Con 377 votos a favor y 102 en contra, la reforma fue avalada con el respaldo de legisladores de Morena, PT, PVEM y Movimiento Ciudadano.
La legisladora señaló que, aunque el oficialismo ha intentado justificar esta propuesta bajo el argumento de austeridad, en realidad se limita a recortar estructuras y modificar aspectos administrativos, sin atender el tema más grave: la intervención del crimen organizado en los procesos electorales.
“Estamos frente a una reforma que no fortalece la democracia. No hay medidas para blindar las elecciones, ni para proteger a las y los candidatos, ni para garantizar que el voto sea libre.
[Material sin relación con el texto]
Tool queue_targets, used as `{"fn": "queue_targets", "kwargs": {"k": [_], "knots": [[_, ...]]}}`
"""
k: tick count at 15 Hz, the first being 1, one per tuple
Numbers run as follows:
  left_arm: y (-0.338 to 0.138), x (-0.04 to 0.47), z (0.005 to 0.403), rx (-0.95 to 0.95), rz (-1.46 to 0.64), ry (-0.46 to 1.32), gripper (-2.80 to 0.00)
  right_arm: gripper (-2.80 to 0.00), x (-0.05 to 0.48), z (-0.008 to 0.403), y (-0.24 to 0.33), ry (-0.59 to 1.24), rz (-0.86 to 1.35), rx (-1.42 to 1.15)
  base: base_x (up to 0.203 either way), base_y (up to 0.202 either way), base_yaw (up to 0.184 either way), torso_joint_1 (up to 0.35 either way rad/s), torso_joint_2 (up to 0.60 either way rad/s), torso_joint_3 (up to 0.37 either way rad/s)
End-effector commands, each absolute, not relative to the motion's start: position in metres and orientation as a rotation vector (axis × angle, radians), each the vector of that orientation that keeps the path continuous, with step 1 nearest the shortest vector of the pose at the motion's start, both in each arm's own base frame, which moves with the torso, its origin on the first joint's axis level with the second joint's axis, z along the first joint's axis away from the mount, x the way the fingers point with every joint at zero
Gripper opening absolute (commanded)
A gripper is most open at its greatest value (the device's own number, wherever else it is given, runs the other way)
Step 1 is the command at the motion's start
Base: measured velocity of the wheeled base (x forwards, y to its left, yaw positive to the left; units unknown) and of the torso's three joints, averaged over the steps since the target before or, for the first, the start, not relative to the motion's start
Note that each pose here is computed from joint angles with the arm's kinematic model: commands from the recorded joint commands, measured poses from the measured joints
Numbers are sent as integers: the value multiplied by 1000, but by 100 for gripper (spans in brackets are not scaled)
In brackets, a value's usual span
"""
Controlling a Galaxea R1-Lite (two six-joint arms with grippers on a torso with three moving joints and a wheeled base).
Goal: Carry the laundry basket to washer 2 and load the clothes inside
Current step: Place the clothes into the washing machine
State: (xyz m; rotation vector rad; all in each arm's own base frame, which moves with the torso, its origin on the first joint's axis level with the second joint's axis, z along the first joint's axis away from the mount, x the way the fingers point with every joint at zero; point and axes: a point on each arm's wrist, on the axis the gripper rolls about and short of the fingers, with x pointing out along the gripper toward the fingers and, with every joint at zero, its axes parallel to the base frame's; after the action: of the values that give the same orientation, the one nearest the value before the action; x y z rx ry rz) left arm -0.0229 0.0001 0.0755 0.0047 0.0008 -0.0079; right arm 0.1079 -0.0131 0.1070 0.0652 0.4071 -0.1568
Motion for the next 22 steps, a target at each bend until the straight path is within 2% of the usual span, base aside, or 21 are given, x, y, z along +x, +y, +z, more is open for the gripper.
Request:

Es un ajuste administrativo con riesgos políticos”, afirmó.
Vásquez Hernández advirtió que el dictamen, aprobado previamente en comisiones el pasado 7 de abril, avanzó sin consenso, excluyendo propuestas de la oposición y sin una revisión técnica profunda, lo que evidencia la imposición de una mayoría mecánica en un tema que debería construirse con responsabilidad y apertura.
Asimismo, destacó que la reforma evade temas fundamentales como el financiamiento ilícito, el uso político de recursos públicos y el control territorial que ejerce el crimen organizado en diversas regiones del país, factores que han marcado las elecciones más violentas en la historia reciente de México.
También alertó sobre los riesgos de centralización, al invadir competencias locales, debilitar la autonomía municipal y concentrar decisiones en el gobierno federal.
Finalmente, reiteró que el Grupo Parlamentario del PAN votó en contra de esta reforma y continuará impulsando una agenda que sí atienda los problemas de fondo, como la nulidad de elecciones con intervención del crimen organizado, el combate real al financiamiento ilícito, la protección efectiva a candidaturas y el fortalecimiento institucional.
“Sin seguridad electoral no hay democracia posible. Hoy el riesgo no es cuánto cuesta una elección, sino quién la controla”, concluyó.